START PROVIDED MATERIAL
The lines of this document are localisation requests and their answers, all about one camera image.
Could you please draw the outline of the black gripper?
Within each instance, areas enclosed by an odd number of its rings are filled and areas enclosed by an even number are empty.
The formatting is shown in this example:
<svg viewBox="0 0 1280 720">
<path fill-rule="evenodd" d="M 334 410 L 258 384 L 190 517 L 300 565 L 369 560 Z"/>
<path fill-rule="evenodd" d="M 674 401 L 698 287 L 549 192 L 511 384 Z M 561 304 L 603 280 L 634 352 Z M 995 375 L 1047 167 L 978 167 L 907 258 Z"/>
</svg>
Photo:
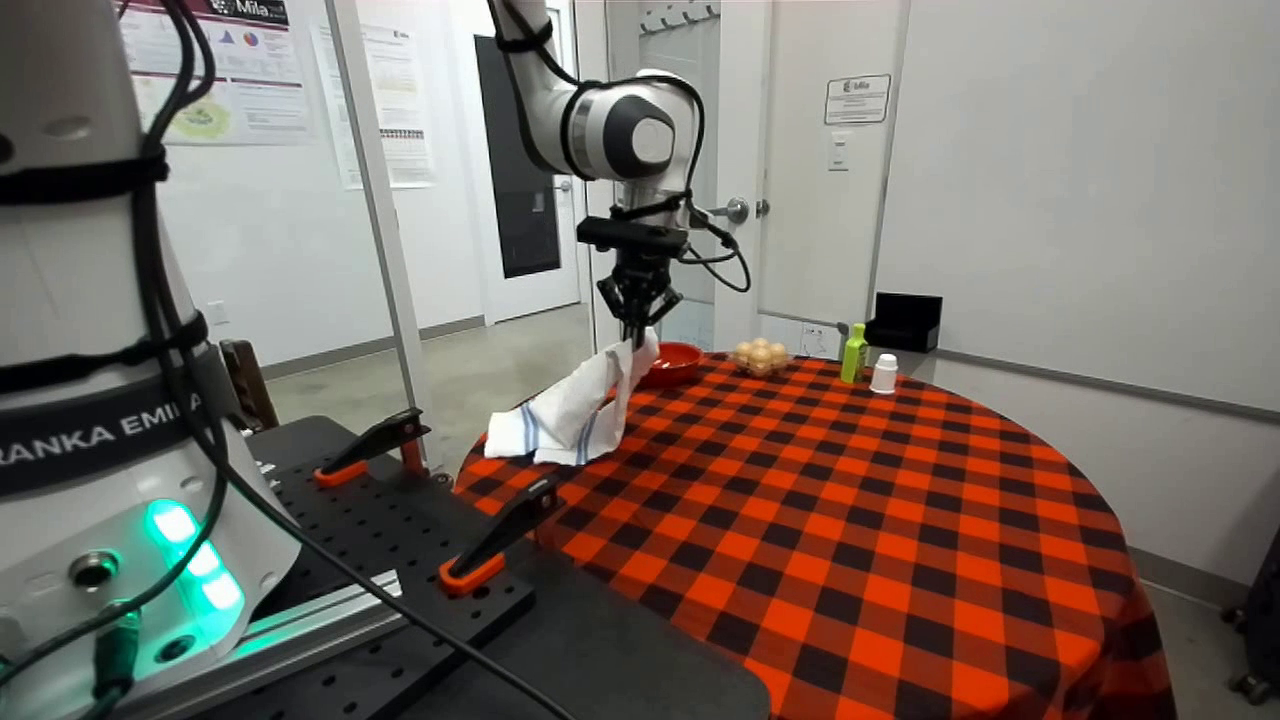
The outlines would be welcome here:
<svg viewBox="0 0 1280 720">
<path fill-rule="evenodd" d="M 674 287 L 674 263 L 684 254 L 689 233 L 622 217 L 584 217 L 575 238 L 616 254 L 613 270 L 595 280 L 595 290 L 622 323 L 622 341 L 640 349 L 634 304 L 643 304 L 648 330 L 684 300 Z"/>
</svg>

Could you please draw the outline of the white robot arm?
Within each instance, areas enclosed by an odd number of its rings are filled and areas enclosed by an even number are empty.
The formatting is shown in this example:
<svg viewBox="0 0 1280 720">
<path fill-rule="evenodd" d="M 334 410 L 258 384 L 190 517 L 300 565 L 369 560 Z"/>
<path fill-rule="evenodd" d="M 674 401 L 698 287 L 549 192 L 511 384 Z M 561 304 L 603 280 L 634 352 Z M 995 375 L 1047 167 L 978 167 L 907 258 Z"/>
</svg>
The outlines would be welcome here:
<svg viewBox="0 0 1280 720">
<path fill-rule="evenodd" d="M 137 108 L 128 0 L 0 0 L 0 706 L 102 720 L 227 660 L 307 550 L 224 408 L 160 224 L 163 132 L 215 85 L 190 0 Z"/>
</svg>
END PROVIDED MATERIAL
WHAT THE TASK ASKS:
Wherever a line of the data above contains "Could", copy that line.

SOLUTION:
Could you please draw the outline of the black gripper?
Could you please draw the outline of the white robot arm?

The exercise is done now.